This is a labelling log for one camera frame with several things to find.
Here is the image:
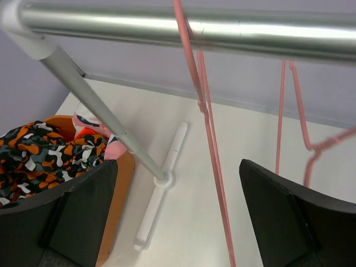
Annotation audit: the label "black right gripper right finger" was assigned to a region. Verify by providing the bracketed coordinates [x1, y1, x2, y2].
[239, 159, 355, 266]

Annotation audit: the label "black orange patterned shorts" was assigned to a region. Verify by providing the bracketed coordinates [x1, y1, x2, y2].
[1, 121, 107, 206]

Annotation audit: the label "pink wire hanger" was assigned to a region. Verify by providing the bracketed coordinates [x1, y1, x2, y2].
[288, 60, 356, 187]

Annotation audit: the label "silver clothes rack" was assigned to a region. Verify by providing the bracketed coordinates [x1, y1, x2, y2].
[0, 0, 356, 251]

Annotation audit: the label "orange plastic basket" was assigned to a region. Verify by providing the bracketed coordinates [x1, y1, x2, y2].
[43, 115, 136, 267]

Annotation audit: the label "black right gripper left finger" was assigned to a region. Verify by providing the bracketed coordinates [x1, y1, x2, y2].
[1, 160, 118, 266]

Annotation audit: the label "pink navy patterned shorts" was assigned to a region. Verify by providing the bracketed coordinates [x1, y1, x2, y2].
[72, 103, 127, 160]

-- What to produce --
Would you please retype the material above exactly and leave out each picture?

-- Expected answer --
This is a labelling log for one camera frame with several things to find.
Here is the image:
Annotation audit: the label "black right gripper right finger" was assigned to a region. Verify by providing the bracketed coordinates [x1, y1, x2, y2].
[239, 159, 355, 266]

Annotation audit: the label "black orange patterned shorts" was assigned to a region. Verify by providing the bracketed coordinates [x1, y1, x2, y2].
[1, 121, 107, 206]

Annotation audit: the label "pink wire hanger" was assigned to a region. Verify by providing the bracketed coordinates [x1, y1, x2, y2].
[288, 60, 356, 187]

Annotation audit: the label "silver clothes rack" was assigned to a region. Verify by providing the bracketed coordinates [x1, y1, x2, y2].
[0, 0, 356, 251]

Annotation audit: the label "orange plastic basket" was assigned to a region. Verify by providing the bracketed coordinates [x1, y1, x2, y2].
[43, 115, 136, 267]

Annotation audit: the label "black right gripper left finger" was assigned to a region. Verify by providing the bracketed coordinates [x1, y1, x2, y2].
[1, 160, 118, 266]

Annotation audit: the label "pink navy patterned shorts" was assigned to a region. Verify by providing the bracketed coordinates [x1, y1, x2, y2].
[72, 103, 127, 160]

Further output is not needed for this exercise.